Редакция журнала не обсуждала происхождения княжны: «знаменитая интриганка, выдававшая себя за дочь Елизаветы Петровны от Разумовского». Не приводила версий ее конца: «Что сталось с Таракановой по прибытии в Россию, неизвестно. Кажется, она умерла в заточении». Это была позиция нарочитой отстраненности по принципу: пусть факты говорят сами за себя. И они говорили — языком «самозванки», богатым, привычным ко всем хитросплетениям придворных оборотов, ее знанием политической ситуации в каждой из европейских стран, знакомствами и связями. В чем, в чем, а в образованности, совсем необычной, слишком широкой и разносторонней для женщины тех лет, Таракановой никак нельзя отказать. Такой ли уж просвещенной монархиней смотрелась рядом с ее строками сама Екатерина в ее неустанных усилиях создавать видимость выдающегося ума?

Факты говорили беззаконностью действий Алексея Орлова и его сомнительных подручных, которые могли захватить в чужой стране группу лиц, являвшихся по меньшей мере подданными других государств. Они говорили и позицией Екатерины II, откровенно инспирировавшей похищение и не задумавшейся сгноить без суда и следствия «самозванку». Государственное преступление, покушение на власть? Пусть так. Но ведь и они могут быть осуждены по закону, открыто, без тайных застенков и бесследных исчезновений. Речь шла даже не о конкретном человеке, хотя и его черты начинали прорисовываться достаточно четко, — о прецеденте, факте.

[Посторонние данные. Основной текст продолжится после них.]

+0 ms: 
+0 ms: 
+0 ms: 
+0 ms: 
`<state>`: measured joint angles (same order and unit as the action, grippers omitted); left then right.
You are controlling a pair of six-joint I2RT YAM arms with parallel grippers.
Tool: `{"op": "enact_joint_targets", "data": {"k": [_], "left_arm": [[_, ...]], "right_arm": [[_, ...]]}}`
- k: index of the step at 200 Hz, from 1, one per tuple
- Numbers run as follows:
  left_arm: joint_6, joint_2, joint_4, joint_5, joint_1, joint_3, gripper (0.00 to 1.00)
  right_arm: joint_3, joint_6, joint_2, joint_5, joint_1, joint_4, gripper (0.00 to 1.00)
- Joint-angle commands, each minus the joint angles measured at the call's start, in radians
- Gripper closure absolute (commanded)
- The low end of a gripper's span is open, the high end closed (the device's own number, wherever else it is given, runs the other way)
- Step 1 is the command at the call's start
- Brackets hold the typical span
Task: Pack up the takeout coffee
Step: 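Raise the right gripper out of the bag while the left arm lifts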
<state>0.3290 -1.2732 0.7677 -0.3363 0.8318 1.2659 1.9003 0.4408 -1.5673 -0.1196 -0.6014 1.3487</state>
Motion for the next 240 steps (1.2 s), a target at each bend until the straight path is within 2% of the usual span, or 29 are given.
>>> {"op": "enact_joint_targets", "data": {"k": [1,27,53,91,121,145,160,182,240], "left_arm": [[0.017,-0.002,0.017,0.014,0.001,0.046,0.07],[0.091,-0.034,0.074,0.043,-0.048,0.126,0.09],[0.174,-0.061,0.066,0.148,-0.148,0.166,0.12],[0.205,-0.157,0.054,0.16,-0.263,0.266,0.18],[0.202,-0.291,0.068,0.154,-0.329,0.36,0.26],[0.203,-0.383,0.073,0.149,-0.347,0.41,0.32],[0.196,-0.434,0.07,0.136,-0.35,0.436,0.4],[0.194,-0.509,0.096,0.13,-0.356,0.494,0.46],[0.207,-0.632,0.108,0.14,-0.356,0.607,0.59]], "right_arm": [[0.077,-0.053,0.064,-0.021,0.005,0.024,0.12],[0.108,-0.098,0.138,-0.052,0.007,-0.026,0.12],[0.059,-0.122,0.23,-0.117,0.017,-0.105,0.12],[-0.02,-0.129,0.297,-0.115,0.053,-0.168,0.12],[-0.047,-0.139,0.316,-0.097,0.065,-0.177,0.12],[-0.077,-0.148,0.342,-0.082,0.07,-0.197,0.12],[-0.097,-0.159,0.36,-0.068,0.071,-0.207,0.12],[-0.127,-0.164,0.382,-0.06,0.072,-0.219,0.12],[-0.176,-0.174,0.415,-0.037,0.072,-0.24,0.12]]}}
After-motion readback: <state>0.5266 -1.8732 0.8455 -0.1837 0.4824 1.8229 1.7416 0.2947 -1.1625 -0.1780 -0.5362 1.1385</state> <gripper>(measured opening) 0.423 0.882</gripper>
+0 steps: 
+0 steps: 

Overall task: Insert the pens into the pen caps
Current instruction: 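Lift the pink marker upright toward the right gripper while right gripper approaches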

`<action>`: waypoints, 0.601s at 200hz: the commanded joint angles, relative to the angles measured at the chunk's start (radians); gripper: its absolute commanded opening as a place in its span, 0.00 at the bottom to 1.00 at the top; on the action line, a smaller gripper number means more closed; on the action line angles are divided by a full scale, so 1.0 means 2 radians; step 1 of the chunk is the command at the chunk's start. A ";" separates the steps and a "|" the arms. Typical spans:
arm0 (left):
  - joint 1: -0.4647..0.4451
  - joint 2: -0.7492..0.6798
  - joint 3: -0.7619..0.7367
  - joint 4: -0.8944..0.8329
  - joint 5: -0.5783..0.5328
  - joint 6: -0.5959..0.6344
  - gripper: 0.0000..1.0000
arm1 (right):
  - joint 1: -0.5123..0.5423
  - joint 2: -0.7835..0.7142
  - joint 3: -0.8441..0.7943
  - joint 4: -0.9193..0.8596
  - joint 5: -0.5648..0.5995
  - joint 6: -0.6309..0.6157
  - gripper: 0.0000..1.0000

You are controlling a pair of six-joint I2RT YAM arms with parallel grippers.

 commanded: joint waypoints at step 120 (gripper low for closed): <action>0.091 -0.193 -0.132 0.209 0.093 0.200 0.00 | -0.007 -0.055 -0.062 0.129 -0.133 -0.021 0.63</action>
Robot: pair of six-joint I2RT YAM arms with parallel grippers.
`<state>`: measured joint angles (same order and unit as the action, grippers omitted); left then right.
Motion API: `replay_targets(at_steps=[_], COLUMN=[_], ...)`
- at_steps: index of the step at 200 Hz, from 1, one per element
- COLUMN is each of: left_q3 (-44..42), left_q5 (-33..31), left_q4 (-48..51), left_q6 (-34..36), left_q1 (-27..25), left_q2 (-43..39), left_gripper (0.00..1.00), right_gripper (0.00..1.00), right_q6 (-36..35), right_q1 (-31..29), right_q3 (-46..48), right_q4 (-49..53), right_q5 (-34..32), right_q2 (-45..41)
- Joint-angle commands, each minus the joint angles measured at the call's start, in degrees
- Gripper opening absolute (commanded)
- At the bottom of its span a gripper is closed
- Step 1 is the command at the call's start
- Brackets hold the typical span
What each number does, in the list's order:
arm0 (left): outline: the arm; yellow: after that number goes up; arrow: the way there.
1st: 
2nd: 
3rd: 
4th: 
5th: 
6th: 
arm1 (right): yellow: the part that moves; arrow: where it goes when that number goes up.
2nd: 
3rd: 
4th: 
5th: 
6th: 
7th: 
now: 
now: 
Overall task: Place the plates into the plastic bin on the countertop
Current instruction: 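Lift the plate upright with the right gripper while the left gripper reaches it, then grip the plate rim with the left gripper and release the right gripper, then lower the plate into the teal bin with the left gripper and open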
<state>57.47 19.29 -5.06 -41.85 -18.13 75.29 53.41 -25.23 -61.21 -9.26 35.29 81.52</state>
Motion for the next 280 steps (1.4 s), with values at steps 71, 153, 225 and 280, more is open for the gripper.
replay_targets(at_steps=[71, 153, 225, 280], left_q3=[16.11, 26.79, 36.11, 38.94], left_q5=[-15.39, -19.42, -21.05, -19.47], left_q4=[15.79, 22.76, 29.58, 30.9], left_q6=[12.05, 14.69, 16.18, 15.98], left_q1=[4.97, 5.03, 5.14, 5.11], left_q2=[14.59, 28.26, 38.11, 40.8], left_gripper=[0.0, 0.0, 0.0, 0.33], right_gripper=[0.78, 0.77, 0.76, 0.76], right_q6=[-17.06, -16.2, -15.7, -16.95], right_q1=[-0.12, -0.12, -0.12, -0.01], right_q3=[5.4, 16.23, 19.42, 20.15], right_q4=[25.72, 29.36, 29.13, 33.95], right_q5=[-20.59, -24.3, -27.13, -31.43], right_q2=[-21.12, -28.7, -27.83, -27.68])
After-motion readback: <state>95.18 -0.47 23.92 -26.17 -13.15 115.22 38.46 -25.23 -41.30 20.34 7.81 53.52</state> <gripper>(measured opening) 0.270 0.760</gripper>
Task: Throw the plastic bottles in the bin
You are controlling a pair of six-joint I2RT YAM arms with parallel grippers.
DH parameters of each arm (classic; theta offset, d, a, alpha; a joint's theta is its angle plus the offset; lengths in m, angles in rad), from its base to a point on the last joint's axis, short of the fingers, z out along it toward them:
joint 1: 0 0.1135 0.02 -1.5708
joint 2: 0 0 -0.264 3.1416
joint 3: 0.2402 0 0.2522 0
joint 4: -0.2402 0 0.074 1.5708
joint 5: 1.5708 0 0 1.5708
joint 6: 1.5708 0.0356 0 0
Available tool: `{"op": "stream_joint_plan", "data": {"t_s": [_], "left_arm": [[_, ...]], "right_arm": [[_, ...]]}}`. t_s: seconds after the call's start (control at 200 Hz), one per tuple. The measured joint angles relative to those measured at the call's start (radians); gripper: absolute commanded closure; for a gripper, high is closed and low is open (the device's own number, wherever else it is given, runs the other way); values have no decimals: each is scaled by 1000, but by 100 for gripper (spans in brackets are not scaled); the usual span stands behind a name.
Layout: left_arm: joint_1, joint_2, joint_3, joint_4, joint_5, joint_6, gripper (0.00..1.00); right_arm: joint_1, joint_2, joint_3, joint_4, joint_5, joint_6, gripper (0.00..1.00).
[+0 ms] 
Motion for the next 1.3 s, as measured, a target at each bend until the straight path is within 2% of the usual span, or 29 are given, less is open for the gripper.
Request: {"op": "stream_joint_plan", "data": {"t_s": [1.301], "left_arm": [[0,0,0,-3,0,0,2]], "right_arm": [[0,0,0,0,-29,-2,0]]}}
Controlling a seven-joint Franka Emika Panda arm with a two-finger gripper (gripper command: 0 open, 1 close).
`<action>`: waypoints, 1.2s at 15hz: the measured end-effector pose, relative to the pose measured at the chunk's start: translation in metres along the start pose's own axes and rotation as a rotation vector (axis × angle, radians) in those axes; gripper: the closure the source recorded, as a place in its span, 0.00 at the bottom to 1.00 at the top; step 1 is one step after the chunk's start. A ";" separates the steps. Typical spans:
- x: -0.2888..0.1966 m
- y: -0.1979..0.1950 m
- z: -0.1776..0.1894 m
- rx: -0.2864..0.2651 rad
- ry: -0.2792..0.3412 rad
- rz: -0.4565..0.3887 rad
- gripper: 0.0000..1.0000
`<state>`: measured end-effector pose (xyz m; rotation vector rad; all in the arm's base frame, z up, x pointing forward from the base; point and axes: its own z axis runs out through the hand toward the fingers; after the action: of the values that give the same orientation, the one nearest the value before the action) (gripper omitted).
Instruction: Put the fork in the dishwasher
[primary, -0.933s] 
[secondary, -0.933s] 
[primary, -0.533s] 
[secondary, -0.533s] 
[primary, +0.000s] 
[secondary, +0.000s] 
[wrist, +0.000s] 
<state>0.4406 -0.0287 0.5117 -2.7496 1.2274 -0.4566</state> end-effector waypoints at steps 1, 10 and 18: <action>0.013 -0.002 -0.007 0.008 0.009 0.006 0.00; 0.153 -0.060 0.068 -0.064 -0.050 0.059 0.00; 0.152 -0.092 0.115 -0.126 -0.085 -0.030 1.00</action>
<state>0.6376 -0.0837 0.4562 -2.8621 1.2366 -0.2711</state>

Конечно, можно сказать: монарх, правитель — это характер, иногда — личность. Но точнее — обстоятельства, всегда и прежде всего обстоятельства. Николай I мог отвергнуть саму идею отмены крепостного права, хотя и понимал ее неизбежность: в 1840-х годах монархия в России была достаточно сильна. Александр II вынужден обратиться к той же идее. Соображение, что лучше отменить крепостное право сверху, чем ждать, пока его свергнут снизу, диктовалось обстоятельствами. Опять-таки обстоятельства заставляют Александра II в напряженнейшей обстановке ожидания политических перемен по самым острым, волновавшим общественное мнение вопросам выступать первым, предпочитая неожиданную атаку обороне. Да и есть ли в обороне надежда если не переломить общественное мнение, то хотя бы существенно повлиять на него?